> **TASK STATEMENT**
With the line that contains "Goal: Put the" as the final line, return every line from the start of the data below exactly.

> **THE DATA**
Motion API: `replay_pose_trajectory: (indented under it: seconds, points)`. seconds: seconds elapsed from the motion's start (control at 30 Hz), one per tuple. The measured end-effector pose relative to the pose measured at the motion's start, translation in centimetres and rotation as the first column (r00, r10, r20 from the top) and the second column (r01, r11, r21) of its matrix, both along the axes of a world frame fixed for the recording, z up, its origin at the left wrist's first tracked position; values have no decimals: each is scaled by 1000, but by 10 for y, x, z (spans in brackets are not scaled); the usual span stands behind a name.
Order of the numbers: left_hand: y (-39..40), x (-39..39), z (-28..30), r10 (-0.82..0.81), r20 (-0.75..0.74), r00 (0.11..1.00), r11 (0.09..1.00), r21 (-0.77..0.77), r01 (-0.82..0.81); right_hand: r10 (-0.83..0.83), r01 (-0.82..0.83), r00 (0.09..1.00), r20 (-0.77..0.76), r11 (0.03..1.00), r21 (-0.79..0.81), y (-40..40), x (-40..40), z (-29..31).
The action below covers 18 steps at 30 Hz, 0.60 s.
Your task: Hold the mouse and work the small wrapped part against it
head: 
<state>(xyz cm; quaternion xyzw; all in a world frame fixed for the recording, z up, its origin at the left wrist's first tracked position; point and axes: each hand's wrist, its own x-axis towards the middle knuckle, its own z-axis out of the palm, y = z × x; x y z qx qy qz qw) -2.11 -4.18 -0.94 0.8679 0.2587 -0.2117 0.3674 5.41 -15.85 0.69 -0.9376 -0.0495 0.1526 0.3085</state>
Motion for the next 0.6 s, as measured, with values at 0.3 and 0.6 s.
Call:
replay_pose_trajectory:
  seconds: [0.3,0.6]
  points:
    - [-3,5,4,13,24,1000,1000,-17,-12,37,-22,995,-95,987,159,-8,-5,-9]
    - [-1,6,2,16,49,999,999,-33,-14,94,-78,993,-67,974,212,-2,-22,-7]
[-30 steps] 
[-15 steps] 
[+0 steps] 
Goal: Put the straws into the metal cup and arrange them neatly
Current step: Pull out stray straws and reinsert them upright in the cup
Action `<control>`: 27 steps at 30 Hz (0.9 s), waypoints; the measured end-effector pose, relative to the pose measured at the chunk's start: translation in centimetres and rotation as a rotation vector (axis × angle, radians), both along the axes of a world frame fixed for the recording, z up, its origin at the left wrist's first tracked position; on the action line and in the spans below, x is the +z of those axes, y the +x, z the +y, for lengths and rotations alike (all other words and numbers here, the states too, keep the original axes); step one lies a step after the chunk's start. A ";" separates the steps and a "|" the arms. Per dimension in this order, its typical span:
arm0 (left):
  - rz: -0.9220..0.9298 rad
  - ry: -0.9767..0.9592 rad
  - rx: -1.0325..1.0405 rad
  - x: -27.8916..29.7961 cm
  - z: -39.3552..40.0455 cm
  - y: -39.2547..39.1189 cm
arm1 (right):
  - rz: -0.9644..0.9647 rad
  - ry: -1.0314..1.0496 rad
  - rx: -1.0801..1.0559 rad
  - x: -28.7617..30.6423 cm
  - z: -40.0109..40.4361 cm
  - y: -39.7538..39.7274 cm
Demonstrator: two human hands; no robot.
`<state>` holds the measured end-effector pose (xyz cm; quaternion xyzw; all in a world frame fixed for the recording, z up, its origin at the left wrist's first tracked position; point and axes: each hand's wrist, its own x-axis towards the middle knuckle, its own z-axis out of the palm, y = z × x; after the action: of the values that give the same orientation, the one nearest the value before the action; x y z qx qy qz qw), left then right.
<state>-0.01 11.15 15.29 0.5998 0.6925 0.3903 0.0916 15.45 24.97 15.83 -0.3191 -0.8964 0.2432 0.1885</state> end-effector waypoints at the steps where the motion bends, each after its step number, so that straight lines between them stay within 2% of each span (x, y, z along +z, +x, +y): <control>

> **ANSWER TO THE EXERCISE**
Motion API: `replay_pose_trajectory: (indented under it: seconds, points)`. seconds: seconds elapsed from the motion's start (control at 30 Hz), one per tuple. The measured end-effector pose relative to the pose measured at the motion's start, translation in centimetres and rotation as the first column (r00, r10, r20 from the top) and the second column (r01, r11, r21) of its matrix, both along the axes of a world frame fixed for the recording, z up, its origin at the left wrist's first tracked position; values have no decimals: each is scaled by 1000, but by 10 for y, x, z (spans in brackets are not scaled); the usual span stands behind a name.
Order of the numbers: left_hand: y (-39..40), x (-39..39), z (-28..30), r10 (-0.82..0.81), r20 (-0.75..0.74), r00 (0.11..1.00), r11 (0.09..1.00), r21 (-0.77..0.77), r01 (-0.82..0.81); right_hand: r10 (-0.83..0.83), r01 (-0.82..0.83), r00 (0.09..1.00), r20 (-0.77..0.76), r11 (0.03..1.00), r21 (-0.79..0.81), y (-40..40), x (-40..40), z (-29..31).
The action below covers 18 steps at 30 Hz, 0.60 s.
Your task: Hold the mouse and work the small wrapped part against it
head: 
<state>(xyz cm; quaternion xyzw; all in a world frame fixed for the recording, z up, its origin at the left wrist's first tracked position; point and axes: each hand's wrist, its own x-axis towards the middle knuckle, its own z-axis out of the palm, y = z × x; x y z qx qy qz qw) -2.11 -4.18 -0.94 0.8679 0.2587 -0.2117 0.3674 5.41 -15.85 0.69 -0.9376 -0.0495 0.1526 0.3085</state>
Motion for the next 0.6 s, as measured, with values at 0.3 and 0.6 s.
Call:
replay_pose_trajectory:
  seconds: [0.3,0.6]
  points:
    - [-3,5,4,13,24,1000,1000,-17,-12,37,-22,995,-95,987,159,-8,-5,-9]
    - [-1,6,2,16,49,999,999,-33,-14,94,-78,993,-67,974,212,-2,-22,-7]
[-30 steps] 
[-15 steps] 
[+0 steps] 
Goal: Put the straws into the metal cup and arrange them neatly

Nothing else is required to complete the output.